Job Responsibilities:
Demonstrated, hands-on experience building production financial models directly in Jupyter Notebooks. Portfolio / GitHub links required analysis-only notebooks do not qualify.
Proven track record implementing Monte Carlo simulations in Python: distribution fitting, correlated variable sampling, simulation loop design, and P10/P50/P90 output interpretation.
Proficiency in core Python modelling stack: NumPy, Pandas, SciPy (stats), and at least one Monte Carlo framework (PyMC, NumPyro, custom simulation engine, or equivalent).
Experience with Plotly, Matplotlib, or Bokeh for financial chart types: waterfall bridges, fan charts, tornado charts.
Excel LRP / Driver-Based Model Experience Mandatory
Direct experience working with or converting complex Excel-based LRP, 3-statement, or driver-based financial models (multi-tab, formula-intensive, 3 5-year horizon).
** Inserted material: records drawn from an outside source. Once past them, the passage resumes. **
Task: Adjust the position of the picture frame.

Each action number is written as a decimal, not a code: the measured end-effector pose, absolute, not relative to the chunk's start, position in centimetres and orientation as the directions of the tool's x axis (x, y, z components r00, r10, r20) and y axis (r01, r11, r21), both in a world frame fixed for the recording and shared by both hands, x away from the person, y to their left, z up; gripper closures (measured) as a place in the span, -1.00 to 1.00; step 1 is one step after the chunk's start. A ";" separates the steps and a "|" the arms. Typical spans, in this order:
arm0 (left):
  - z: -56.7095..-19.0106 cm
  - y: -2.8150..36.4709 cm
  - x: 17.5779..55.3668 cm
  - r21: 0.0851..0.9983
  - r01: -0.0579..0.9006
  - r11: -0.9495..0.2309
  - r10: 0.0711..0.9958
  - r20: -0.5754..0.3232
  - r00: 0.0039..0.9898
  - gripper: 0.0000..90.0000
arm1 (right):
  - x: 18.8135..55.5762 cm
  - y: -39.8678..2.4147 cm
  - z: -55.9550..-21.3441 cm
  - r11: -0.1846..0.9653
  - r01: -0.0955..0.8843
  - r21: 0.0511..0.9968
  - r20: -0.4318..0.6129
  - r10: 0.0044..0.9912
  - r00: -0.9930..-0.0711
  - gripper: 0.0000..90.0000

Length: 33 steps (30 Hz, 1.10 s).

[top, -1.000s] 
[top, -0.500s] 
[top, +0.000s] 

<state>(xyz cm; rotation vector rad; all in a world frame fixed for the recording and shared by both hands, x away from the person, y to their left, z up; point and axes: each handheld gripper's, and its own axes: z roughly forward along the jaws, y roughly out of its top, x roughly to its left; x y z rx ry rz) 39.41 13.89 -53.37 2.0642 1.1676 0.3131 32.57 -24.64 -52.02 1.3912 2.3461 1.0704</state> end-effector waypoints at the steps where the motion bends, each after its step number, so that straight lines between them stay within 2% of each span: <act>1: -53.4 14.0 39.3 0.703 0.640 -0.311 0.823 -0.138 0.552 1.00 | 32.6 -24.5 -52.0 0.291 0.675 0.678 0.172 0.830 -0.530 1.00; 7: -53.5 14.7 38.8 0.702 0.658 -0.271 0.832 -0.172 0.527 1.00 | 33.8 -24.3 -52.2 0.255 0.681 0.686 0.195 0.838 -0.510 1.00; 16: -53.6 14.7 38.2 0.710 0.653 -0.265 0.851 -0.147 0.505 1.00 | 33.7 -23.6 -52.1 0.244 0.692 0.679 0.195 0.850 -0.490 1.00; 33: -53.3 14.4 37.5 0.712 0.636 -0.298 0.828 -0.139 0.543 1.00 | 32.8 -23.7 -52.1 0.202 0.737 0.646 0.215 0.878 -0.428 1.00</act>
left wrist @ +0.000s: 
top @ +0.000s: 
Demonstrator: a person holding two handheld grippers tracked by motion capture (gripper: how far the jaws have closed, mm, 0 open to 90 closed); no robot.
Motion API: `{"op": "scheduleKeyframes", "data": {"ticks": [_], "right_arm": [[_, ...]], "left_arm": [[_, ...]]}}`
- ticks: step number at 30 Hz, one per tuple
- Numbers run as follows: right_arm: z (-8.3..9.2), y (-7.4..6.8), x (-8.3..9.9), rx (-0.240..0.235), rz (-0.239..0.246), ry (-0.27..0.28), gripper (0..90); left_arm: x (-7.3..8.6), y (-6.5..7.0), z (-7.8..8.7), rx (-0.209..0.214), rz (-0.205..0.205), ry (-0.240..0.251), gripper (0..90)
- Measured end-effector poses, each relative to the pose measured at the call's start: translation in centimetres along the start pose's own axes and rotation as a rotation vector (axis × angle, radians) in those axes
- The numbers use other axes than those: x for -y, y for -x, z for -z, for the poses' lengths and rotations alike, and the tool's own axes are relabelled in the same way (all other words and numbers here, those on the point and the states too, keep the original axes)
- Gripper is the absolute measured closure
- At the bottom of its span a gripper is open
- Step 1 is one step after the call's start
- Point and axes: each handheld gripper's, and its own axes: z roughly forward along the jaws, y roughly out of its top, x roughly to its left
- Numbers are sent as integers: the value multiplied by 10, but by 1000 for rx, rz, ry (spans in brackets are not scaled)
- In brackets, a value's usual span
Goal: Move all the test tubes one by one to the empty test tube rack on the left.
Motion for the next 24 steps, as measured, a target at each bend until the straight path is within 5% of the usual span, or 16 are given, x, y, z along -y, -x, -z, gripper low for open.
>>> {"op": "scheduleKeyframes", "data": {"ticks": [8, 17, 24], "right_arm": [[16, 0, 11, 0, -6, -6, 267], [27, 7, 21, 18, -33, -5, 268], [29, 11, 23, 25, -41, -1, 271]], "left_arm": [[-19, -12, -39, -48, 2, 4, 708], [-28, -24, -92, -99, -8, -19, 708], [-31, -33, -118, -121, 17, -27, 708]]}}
Ability to reverse-engineer Excel model logic tracing precedents, documenting assumptions, and translating formula chains into equivalent Python with verified numerical accuracy.
Understanding of driver-based modelling methodology: separating volume drivers from price/rate drivers, building assumption sensitivity tables, structuring base/upside/downside scenarios.
Source System Pipeline Engineering
Ability to build lightweight ETL/ELT pipelines in Python: API authentication, pagination, schema normalization, error handling, and incremental refresh logic.
SQL proficiency for data extraction from billing databases, data warehouses
Experience with data pipeline orchestration tools (Airflow, Prefect, dbt, or notebook scheduling) is advantageous.
Model Versioning & Variance Analysis
Experience designing model version control beyond Git structured snapshot storage of inputs, assumptions, and outputs to enable point-in-time model reconstruction.
Familiarity with variance bridge / waterfall decomposition methodologies used in FP&A (price-volume-mix, driver attribution).
Comfort building automated commentary or structured output that explains numerical movements in business terms.
Qualifications:
Bachelor's degree in finance, Economics, Mathematics, Computer Science, or a quantitative discipline. CFA, CIMA, CPA, or AFP/FP&A certification is a plus.
5+ years in financial modelling, FP&A, or cloud economics roles.
3+ years of hands-on Python / Jupyter financial modelling (not data science alone).
Demonstrable Git proficiency: experience with code review in a team modelling context is preferred.